NOTES TO CONSOLIDATED FINANCIAL STATEMENTS
SEPTEMBER 30, 1996
(Unaudited)
NOTE 1 - Basis of Presentation
---------------------
The accompanying unaudited consolidated financial statements include the
accounts of Park Bancorp, Inc. (Company) and its wholly-owned subsidiary, Park
Federal Savings Bank (Bank) and its subsidiaries, as of September 30, 1996 and
December 31, 1995 and for the three and nine month periods ended September 30,
1996 and 1995, respectively. The consolidated financial statements for periods
prior to September 30, 1996 include only the accounts of the Bank and its
subsidiaries. Material intercompany accounts and transactions have been
eliminated in consolidation.
The accompanying unaudited consolidated financial statements have been prepared
in accordance with generally accepted accounting principles for interim
financial information and with the instructions to Form 10-Q and Article 10
of Regulation S-X. Accordingly, they do not include all of the information and
footnotes required by generally accepted accounting principles for complete
financial statements. In the opinion of management all necessary adjustments,
consisting only of normal recurring accruals necessary for a fair presentation
have been included. The results of operations for the nine month period ended
September 30, 1996 are not necessarily indicative of the results that may be
expected for the entire calendar year. These consolidated financial
statements should be read in conjunction with the consolidated financial
statements for the year ended December 31, 1995, and the notes thereto.

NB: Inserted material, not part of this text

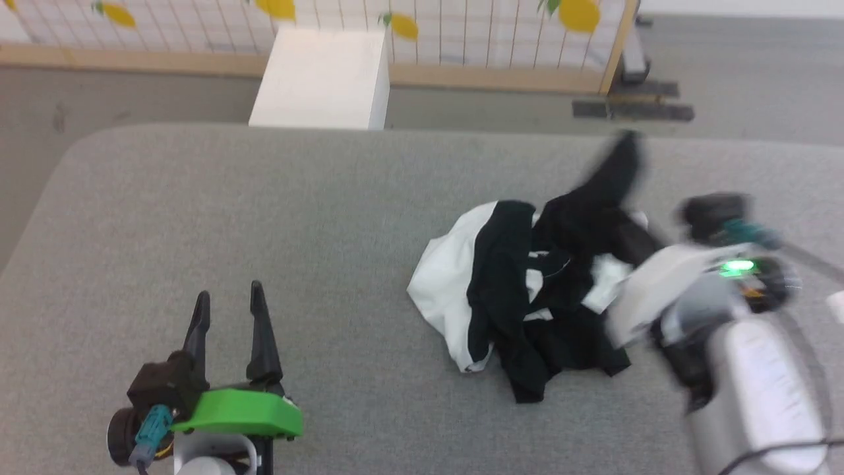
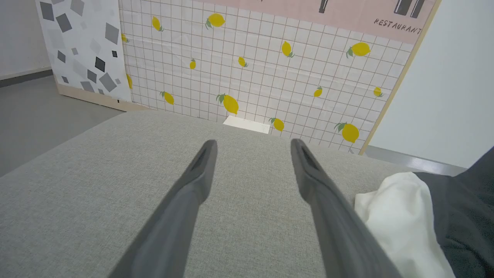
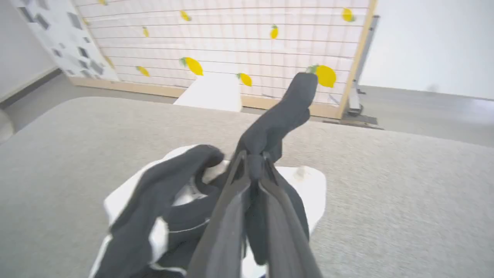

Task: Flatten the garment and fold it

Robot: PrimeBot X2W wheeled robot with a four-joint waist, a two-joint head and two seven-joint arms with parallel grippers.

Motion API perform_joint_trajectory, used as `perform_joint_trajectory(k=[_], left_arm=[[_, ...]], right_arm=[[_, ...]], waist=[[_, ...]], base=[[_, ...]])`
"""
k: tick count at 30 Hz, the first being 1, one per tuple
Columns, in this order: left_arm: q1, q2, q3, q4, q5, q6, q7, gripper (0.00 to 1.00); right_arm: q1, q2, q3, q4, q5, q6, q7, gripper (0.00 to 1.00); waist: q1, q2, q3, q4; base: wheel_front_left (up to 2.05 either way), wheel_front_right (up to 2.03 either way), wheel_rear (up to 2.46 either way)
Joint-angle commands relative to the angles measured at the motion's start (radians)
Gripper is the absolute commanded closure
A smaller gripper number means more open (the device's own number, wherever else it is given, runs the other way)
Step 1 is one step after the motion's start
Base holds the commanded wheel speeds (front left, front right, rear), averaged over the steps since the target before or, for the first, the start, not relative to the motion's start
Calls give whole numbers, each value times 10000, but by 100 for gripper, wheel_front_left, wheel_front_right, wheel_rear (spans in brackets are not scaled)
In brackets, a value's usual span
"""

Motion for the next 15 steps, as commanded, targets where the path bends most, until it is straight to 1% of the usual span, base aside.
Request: perform_joint_trajectory(k=[1, 2, 4, 7, 10, 12, 13, 15], left_arm=[[139, -29, 36, 23, 129, -81, -45, 0], [184, -29, 56, 27, 132, -95, -45, 0], [222, -29, 95, 27, 129, -122, -45, 0], [223, -29, 125, 29, 114, -145, -45, 0], [222, -29, 115, 45, 89, -151, -45, 0], [240, -29, 93, 65, 53, -149, -45, 0], [245, -29, 81, 76, 44, -149, -45, 0], [254, -29, 63, 92, 32, -146, -45, 0]], right_arm=[[446, 34, 628, -594, 212, -13, 94, 100], [732, 34, 1333, -1162, 349, -13, 289, 100], [1239, 34, 2417, -2002, 611, -13, 682, 100], [1972, 28, 3639, -2539, 794, -13, 1420, 100], [2612, -269, 4884, -2384, 1171, -13, 2183, 100], [2935, -475, 5430, -2053, 1475, -13, 2585, 100], [3048, -579, 5641, -1908, 1609, -13, 2744, 100], [3266, -692, 5742, -1610, 1824, -13, 2896, 100]], waist=[[0, 0, -590, -312], [0, 0, -648, -344], [0, 0, -709, -388], [0, 0, -739, -418], [0, 0, -749, -421], [0, 0, -747, -416], [0, 0, -747, -412], [0, 0, -744, -408]], base=[[0, 0, 0], [0, 0, 0], [0, 0, 0], [0, 0, 0], [0, 0, 0], [0, 0, 0], [0, 0, 0], [0, 0, 0]])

NOTE 2 - Organization of the Holding Company and conversion to stock form of
-------------------------------------------------------------------
ownership
---------
Park Bancorp, Inc. was organized for the purposes of acquiring all of the
capital stock of the Bank that was issued in the conversion of the Bank from a
federally-chartered mutual savings bank to a federally-chartered stock savings
bank pursuant to a Plan of Conversion (Conversion). On August 9, 1996, the
Company completed an initial public offering. The offering resulted in the sale
of 2,701,441 shares of common stock which, after giving effect to offering
expenses of $950,000 and 216,099 shares issued to the Bank's tax qualified
Employee Stock Ownership Plan, resulted in net proceeds of $23.9 million.
Pursuant to the Conversion, the Company acquired all of the outstanding shares
of the Bank. The Bank may not declare or pay cash dividends or repurchase any of
its shares of common stock if the effect of these would cause equity to be
reduced below applicable regulatory capital maintenance requirements or if such
declaration and payment would otherwise violate regulatory requirements.

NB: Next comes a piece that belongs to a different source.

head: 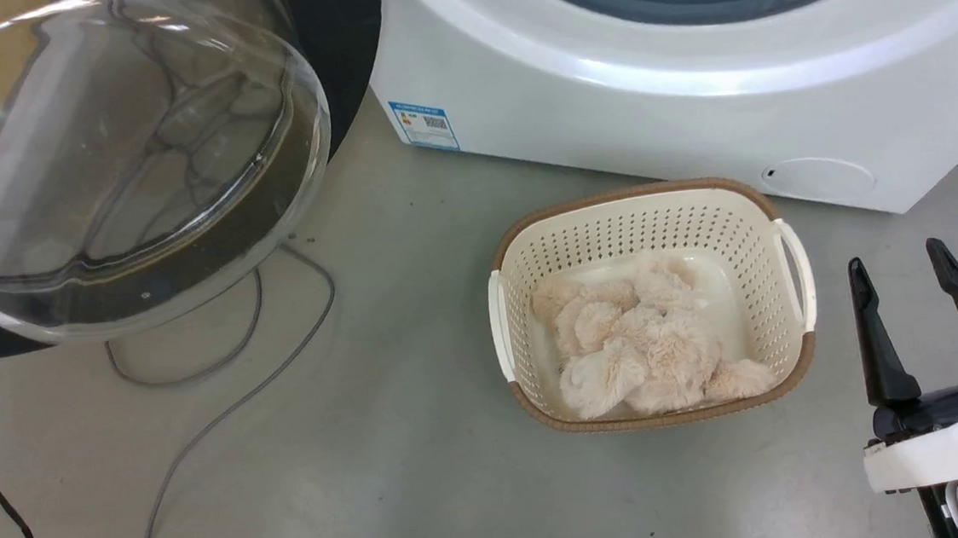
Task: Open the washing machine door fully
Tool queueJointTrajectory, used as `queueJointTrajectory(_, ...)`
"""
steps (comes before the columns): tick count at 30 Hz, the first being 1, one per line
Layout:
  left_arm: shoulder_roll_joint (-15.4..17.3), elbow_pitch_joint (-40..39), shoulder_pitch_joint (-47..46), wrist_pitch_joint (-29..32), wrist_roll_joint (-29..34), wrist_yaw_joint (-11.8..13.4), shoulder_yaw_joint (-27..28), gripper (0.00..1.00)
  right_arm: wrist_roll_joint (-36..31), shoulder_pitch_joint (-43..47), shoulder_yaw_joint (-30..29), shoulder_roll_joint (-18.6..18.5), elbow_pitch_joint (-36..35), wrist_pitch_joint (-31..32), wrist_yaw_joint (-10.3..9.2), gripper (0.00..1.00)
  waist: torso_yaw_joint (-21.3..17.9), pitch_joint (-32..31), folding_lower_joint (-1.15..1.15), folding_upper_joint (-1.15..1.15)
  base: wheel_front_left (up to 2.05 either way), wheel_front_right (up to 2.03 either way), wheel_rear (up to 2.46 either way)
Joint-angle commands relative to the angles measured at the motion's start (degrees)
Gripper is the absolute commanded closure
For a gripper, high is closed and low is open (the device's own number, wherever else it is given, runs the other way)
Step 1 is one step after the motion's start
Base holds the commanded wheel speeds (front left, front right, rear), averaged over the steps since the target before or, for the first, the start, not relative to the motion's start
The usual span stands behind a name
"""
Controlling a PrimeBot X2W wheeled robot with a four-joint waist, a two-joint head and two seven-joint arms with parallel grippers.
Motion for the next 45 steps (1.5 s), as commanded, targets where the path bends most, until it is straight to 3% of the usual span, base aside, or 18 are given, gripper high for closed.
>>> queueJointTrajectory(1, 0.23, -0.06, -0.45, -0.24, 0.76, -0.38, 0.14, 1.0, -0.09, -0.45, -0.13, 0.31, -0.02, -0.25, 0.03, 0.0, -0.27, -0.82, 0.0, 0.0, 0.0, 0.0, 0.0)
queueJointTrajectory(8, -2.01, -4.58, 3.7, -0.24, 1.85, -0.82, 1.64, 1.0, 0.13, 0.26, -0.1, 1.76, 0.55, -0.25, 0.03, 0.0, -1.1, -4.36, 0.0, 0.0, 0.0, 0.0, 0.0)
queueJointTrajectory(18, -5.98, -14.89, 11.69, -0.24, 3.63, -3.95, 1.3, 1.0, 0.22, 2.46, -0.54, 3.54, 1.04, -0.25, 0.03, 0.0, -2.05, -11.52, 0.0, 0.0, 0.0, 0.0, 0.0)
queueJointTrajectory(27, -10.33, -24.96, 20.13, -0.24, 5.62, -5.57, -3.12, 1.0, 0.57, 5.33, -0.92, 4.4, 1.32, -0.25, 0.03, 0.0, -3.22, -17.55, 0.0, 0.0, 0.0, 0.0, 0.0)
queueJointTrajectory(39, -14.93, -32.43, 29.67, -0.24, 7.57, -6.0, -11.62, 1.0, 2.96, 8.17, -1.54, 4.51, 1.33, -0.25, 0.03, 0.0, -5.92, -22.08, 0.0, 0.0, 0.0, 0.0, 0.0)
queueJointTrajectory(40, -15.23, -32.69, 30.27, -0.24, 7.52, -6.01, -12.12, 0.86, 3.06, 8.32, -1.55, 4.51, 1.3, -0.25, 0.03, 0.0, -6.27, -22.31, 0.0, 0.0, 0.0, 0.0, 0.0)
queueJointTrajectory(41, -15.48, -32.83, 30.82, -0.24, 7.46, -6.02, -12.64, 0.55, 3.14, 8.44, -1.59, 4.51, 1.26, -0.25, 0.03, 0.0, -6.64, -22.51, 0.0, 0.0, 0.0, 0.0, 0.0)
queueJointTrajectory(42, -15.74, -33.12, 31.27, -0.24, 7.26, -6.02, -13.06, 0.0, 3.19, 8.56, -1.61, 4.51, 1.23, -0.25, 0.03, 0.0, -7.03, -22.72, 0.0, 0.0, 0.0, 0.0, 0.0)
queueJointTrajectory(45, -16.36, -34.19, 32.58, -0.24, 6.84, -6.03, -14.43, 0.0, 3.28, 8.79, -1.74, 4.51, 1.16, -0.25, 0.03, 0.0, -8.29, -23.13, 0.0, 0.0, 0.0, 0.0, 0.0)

Note 3 - Earnings per share
------------------
The initial public offering was completed August 9, 1996. Accordingly, net
income per share calculations for the three and nine month periods ended
September 30, 1996 are not meaningful and are therefore not presented.
6
<PAGE> 7
ITEM 2. MANAGEMENT'S DISCUSSION AND ANALYSIS OF FINANCIAL CONDITION AND RESULTS
OF OPERATIONS.
PARK BANCORP, INC.
MANAGEMENT'S DISCUSSION AND ANALYSIS
The following discussion compares the financial condition of Park Bancorp, Inc.
and its wholly-owned subsidiary, Park Federal Savings Bank, at September 30,
1996 to its financial condition at December 31, 1995 and the results of
operations for the three months ended September 30, 1996 and the nine months
ended September 30, 1996, with the same periods in 1995. This discussion should
be read in conjunction with the interim financial statements and footnotes
included herein.
FINANCIAL CONDITION
Total assets at September 30, 1996 were $176.7 million compared to $158.9
million at December 31, 1995, an increase of $17.8 million. The increase in
total assets is primarily attributable to the proceeds raised in the Company's
initial public offering. The net proceeds were invested in securities which
resulted in securities available-for-sale increasing by $12.4 million to $49.5
million at September 30, 1996, while securities held-to-maturity increased by
$1.8 million during the same period. Due to increased loan demand, the Bank
increased the amount of net loans receivable by $4.8 million from $60.5 million
at December 31, 1995 to $65.3 million at September 30, 1996 and decreased cash
and cash equivalents by $1.8 million from $12.8 million at December 31, 1995 to
$11.0 million at September 30, 1996.
Total liabilities at September 30, 1996 were $135.2 million compared to
$141.4 million at December 31, 1995, a decrease of $6.2 million.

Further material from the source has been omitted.